• WHAT IS EXPECTED: Below are entries. Copy exactly the lines running from the line that holds "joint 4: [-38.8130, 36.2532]" to the line that holds "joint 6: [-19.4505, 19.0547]", with both ends included.

── DATA EXCERPTS ──

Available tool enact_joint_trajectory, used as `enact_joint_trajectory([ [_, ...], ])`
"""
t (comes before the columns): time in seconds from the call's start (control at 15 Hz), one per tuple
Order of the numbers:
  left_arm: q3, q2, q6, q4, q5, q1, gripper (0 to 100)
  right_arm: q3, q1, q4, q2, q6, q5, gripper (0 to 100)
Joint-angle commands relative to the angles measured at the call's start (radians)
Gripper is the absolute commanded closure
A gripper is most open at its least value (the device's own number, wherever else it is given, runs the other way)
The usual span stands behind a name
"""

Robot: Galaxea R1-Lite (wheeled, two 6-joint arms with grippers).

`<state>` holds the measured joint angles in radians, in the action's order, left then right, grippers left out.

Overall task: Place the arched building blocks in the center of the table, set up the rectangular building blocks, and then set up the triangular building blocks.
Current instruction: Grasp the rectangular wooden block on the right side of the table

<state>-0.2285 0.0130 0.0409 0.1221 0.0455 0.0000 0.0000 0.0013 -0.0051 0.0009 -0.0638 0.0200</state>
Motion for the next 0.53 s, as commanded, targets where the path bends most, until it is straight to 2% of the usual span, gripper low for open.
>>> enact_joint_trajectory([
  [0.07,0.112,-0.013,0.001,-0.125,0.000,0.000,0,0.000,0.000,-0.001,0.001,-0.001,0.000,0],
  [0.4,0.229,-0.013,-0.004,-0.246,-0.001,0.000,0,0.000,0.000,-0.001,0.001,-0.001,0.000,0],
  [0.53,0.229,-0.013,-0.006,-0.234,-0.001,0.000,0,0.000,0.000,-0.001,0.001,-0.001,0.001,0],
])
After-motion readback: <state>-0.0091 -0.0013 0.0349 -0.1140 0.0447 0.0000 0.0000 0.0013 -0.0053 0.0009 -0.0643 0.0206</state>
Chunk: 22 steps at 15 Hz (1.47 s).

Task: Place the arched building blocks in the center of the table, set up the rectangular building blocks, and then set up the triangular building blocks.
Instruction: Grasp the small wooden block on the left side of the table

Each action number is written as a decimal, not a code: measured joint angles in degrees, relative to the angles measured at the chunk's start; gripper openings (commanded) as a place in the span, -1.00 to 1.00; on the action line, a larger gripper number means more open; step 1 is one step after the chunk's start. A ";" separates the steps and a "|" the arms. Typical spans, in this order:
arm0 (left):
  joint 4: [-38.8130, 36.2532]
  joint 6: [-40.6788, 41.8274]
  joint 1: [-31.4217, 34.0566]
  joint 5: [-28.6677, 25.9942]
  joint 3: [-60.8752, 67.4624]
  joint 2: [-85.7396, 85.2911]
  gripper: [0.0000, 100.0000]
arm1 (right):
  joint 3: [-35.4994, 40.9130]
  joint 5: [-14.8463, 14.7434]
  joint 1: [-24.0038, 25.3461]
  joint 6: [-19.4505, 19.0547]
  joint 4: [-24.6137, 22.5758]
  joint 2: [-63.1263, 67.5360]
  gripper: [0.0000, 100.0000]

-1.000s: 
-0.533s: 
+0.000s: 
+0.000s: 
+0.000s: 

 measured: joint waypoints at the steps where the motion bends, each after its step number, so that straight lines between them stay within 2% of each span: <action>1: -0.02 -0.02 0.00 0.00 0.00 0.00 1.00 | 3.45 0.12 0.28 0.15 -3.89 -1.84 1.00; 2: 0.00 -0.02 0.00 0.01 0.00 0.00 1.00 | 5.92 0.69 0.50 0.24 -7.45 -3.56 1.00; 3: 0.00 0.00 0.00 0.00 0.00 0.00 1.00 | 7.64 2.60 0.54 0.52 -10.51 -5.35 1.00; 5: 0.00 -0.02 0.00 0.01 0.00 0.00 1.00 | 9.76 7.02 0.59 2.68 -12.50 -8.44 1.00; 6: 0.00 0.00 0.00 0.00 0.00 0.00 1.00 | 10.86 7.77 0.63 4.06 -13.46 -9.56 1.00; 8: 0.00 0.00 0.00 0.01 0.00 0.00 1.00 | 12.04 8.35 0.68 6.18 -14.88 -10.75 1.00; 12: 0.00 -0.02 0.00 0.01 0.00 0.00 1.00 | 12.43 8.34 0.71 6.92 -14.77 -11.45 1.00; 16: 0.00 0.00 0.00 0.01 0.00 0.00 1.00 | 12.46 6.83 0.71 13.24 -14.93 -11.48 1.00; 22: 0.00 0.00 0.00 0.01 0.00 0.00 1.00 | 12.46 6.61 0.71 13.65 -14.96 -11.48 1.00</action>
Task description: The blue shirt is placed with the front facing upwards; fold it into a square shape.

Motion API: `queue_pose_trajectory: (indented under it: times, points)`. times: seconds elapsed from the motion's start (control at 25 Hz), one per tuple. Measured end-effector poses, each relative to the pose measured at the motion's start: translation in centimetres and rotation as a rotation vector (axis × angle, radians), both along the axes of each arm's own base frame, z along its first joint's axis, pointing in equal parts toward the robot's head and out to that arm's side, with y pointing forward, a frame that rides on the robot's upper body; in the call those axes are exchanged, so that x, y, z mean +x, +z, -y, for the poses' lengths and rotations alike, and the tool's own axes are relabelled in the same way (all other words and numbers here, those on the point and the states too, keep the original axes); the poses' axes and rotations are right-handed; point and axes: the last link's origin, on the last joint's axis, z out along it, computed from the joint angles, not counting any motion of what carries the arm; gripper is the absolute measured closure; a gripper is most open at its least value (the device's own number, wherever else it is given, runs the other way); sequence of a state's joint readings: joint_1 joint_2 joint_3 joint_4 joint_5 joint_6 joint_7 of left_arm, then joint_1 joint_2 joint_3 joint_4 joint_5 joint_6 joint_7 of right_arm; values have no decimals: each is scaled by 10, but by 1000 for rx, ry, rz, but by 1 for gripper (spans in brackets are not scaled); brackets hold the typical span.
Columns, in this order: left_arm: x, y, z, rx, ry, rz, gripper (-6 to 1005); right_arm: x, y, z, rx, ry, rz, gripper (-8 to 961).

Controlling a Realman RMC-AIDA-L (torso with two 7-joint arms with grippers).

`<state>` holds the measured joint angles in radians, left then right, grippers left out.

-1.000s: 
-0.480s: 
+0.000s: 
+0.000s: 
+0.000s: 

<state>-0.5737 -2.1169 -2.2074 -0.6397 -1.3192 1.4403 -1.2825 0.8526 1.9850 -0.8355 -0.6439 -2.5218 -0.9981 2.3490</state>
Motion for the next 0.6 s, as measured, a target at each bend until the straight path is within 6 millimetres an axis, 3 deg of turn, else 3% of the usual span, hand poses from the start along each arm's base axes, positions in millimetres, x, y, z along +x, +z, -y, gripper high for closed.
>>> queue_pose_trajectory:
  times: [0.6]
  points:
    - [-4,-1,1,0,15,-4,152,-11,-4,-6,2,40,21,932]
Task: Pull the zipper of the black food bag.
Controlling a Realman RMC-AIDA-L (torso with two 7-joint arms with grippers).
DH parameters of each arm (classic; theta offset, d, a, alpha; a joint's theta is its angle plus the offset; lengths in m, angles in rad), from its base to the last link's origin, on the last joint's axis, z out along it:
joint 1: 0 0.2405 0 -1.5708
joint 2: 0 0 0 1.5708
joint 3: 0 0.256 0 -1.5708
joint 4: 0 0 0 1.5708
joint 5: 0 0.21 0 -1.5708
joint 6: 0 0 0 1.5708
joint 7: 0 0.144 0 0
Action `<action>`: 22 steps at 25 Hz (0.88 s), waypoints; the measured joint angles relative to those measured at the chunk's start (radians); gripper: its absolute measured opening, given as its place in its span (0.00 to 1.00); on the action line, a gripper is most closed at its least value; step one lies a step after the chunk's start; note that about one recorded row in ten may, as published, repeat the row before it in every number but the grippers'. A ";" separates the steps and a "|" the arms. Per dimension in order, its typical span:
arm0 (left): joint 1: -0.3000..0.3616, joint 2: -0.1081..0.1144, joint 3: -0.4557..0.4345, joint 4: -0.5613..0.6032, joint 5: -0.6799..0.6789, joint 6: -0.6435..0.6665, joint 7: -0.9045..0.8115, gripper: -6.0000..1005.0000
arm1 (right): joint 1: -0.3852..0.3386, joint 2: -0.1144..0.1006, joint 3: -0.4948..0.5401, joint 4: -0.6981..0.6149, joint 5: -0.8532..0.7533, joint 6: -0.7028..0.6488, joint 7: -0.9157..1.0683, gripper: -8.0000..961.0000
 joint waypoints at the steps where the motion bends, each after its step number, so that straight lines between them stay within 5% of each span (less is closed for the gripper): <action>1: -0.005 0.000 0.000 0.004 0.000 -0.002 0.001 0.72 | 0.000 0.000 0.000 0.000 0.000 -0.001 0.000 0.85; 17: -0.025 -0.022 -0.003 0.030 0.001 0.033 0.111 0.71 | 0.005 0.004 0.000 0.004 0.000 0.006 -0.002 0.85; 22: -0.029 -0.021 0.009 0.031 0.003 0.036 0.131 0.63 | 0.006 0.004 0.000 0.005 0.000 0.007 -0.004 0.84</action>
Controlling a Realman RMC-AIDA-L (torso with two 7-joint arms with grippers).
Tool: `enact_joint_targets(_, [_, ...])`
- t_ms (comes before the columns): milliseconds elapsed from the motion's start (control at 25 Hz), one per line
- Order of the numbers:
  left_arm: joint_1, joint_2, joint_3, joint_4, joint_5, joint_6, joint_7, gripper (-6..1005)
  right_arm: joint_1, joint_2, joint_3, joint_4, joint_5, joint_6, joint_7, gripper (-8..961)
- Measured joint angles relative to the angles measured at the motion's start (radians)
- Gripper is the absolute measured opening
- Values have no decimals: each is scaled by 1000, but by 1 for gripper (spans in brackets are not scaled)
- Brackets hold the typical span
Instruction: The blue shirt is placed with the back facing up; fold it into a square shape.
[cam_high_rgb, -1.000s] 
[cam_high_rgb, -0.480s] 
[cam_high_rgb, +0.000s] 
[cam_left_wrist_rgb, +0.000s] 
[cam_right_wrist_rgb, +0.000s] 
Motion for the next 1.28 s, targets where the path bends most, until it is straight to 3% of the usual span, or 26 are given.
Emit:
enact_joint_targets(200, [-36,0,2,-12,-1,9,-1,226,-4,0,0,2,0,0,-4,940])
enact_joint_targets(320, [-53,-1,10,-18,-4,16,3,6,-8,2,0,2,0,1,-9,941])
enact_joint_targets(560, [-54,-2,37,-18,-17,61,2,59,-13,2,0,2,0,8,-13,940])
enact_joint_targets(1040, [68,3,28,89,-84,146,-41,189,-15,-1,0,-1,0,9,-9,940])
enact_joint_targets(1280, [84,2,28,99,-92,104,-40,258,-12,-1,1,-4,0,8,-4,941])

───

• YOUR RESPONSE:
  joint 4: [-38.8130, 36.2532]
  joint 6: [-40.6788, 41.8274]
  joint 1: [-31.4217, 34.0566]
  joint 5: [-28.6677, 25.9942]
  joint 3: [-60.8752, 67.4624]
  joint 2: [-85.7396, 85.2911]
  gripper: [0.0000, 100.0000]
arm1 (right):
  joint 3: [-35.4994, 40.9130]
  joint 5: [-14.8463, 14.7434]
  joint 1: [-24.0038, 25.3461]
  joint 6: [-19.4505, 19.0547]

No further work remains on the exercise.